Exactly the lines from the one holding "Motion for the" to the end of the listing, both ends included, make up the expected answer.

> **DATA EXTRACT**
──────────────────────────────
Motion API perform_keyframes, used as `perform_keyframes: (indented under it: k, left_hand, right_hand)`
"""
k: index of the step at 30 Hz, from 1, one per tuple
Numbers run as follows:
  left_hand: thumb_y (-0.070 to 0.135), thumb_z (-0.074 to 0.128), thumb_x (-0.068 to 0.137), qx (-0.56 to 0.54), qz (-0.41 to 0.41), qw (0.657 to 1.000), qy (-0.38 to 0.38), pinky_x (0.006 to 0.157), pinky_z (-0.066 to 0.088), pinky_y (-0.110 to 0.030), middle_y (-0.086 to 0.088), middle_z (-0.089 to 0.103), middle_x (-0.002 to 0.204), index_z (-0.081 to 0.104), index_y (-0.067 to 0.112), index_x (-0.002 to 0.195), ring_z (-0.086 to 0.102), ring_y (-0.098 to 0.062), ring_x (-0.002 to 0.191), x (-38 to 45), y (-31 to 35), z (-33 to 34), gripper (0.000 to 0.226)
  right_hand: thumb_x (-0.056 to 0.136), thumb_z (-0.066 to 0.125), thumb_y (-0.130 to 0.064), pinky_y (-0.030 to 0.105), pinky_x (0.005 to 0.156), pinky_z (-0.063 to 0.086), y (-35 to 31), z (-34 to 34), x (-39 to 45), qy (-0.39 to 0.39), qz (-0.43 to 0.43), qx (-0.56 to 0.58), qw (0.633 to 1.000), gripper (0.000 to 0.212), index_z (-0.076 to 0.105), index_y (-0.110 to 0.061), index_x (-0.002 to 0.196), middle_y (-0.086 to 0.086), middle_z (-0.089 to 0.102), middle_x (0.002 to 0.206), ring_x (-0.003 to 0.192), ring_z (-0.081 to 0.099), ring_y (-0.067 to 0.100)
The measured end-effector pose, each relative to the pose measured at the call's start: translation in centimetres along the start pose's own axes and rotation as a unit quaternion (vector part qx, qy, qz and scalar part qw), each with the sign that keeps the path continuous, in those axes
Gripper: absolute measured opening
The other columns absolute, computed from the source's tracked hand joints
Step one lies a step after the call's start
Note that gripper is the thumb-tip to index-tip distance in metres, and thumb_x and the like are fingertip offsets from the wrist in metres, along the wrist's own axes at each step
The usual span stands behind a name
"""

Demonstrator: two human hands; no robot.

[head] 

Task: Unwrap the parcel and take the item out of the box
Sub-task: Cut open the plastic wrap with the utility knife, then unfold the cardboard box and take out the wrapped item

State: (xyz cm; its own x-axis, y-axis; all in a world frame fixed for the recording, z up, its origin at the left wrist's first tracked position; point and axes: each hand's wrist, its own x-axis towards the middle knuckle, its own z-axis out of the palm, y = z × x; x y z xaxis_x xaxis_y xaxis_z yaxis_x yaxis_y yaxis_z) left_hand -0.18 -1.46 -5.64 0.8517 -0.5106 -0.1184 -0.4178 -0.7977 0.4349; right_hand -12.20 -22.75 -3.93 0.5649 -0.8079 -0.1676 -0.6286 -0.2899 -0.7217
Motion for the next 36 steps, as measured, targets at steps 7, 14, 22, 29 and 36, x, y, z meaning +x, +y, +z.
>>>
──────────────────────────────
> **WRITTEN SOLUTION**
Motion for the next 36 steps, as measured, targets at steps 7, 14, 22, 29 and 36, x, y, z meaning +x, +y, +z.
>>>

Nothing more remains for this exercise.